Perubahan APBD Kutim, Program yang Tergeser Kembali Ditata

banner 728x90

Kutipopini.com – Pemerintah Kabupaten Kutai Timur (Kutim) mulai menyusun ulang arah belanja daerah melalui perubahan KUA dan PPAS 2026. Penyesuaian ini menjadi bagian penting untuk memastikan anggaran yang tersedia tetap mengarah pada kebutuhan pembangunan hingga akhir tahun.

Langkah tersebut dibahas dalam Rapat Paripurna ke-1 Masa Persidangan ke-I Tahun Sidang 2026/2027 DPRD Kutim, Jumat (18/9/2026). Bupati Kutim, Ardiansyah Sulaiman, Wakil Bupati,Mahyunadi, Ketua DPRD Kutim, Jimmi, jajaran kepala perangkat daerah, camat serta 24 anggota DPRD hadir dalam agenda tersebut.

Perubahan anggaran dilakukan dengan melihat kembali kebutuhan yang berkembang sepanjang tahun. Sejumlah program yang sebelumnya belum dapat disesuaikan saat terjadi pergeseran anggaran kini kembali memiliki ruang untuk dipertimbangkan dalam perubahan APBD.

Bupati Ardiansyah menegaskan, perubahan plafon anggaran diharapkan mampu menghidupkan kembali program kerja yang sebelumnya belum terakomodasi.

“Yang tidak kalah penting, kita berharap perubahan plafon anggaran sementara ini mampu mendongkrak kembali program-program kerja yang kemarin saat pergeseran belum bisa disesuaikan,” ujar Ardiansyah.

Menurutnya, penyesuaian tersebut tetap harus berjalan seiring dengan kemampuan keuangan daerah. Pemerintah tidak hanya melihat kebutuhan program, tetapi juga memastikan belanja dapat dilaksanakan secara realistis dalam sisa waktu tahun anggaran.

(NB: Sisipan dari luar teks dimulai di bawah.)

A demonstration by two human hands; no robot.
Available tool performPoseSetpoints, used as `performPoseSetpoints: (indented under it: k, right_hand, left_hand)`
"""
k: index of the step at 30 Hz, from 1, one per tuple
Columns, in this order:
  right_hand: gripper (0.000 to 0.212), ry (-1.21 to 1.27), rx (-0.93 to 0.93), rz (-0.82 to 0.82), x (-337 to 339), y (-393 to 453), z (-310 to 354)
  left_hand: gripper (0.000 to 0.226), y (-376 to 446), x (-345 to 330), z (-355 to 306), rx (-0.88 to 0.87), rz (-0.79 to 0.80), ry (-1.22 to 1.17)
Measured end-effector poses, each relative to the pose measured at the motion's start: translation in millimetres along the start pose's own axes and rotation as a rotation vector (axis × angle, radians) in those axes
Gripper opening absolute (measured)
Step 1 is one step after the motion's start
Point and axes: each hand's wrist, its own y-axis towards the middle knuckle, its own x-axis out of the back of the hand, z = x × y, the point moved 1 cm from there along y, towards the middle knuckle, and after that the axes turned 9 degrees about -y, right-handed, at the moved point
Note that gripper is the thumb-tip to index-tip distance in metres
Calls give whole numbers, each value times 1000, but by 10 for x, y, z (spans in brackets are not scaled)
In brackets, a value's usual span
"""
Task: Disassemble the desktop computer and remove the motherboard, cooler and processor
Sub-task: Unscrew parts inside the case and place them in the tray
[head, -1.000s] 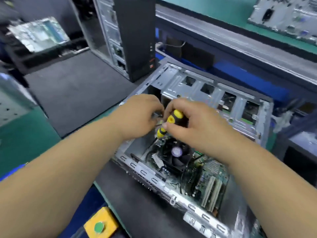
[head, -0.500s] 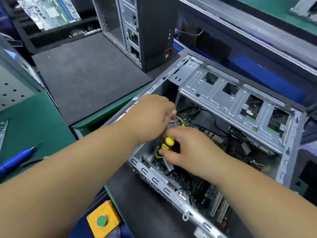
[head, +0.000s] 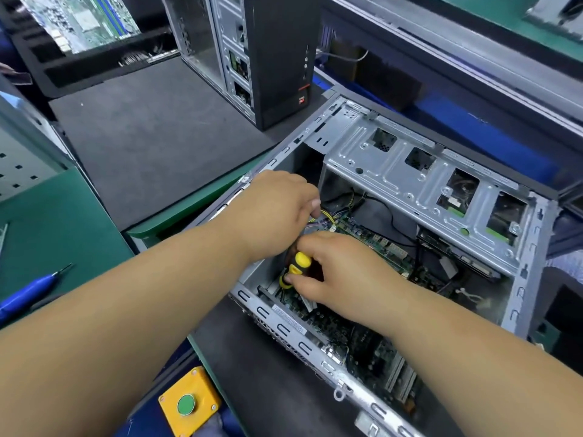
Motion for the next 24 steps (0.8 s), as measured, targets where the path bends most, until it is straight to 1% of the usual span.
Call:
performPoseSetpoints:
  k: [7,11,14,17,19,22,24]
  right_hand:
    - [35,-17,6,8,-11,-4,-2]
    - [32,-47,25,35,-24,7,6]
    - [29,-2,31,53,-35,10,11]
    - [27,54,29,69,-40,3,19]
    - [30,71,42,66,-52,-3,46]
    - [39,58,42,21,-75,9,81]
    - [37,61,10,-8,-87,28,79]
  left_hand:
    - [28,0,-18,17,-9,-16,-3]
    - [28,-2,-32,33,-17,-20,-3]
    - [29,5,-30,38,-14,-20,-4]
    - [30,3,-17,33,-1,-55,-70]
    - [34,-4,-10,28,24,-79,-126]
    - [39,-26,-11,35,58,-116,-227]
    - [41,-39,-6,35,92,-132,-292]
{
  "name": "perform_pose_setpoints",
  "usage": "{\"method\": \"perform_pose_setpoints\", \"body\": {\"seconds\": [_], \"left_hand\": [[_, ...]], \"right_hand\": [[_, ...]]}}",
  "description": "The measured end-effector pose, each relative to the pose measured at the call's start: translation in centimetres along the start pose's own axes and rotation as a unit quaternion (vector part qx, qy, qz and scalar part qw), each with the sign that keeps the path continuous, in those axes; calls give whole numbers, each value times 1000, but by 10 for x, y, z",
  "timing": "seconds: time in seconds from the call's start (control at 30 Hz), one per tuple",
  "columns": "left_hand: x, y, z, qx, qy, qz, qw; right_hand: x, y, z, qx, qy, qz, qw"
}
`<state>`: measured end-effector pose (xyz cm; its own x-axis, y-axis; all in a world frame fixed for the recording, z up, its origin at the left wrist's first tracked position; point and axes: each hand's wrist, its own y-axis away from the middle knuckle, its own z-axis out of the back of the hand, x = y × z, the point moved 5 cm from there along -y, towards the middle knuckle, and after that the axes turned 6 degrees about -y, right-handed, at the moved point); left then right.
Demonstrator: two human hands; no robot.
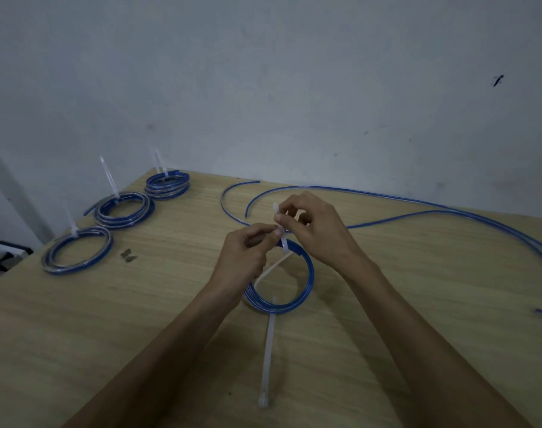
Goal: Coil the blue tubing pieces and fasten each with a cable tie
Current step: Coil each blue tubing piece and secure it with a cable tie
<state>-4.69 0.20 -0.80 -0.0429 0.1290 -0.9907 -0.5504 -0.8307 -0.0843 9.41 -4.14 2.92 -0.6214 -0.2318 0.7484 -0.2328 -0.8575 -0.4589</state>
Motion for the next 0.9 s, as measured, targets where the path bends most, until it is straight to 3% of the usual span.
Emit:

Selanjutnya, DPRD Kutim akan mencermati kembali prioritas belanja yang diajukan pemerintah. Pembahasan itu mencakup kebutuhan program, kemampuan pendanaan serta keterkaitannya dengan target pembangunan yang telah ditetapkan.

“Bagi pemerintah daerah, perubahan APBD menjadi kesempatan memperbaiki ruang belanja yang masih diperlukan. Bagi masyarakat, ukuran akhirnya tetap berada pada pelaksanaan program dan pelayanan yang dihasilkan dari keputusan anggaran tersebut,” terangnya.

Karena itu, perubahan KUA dan PPAS tidak berhenti pada penyesuaian dokumen.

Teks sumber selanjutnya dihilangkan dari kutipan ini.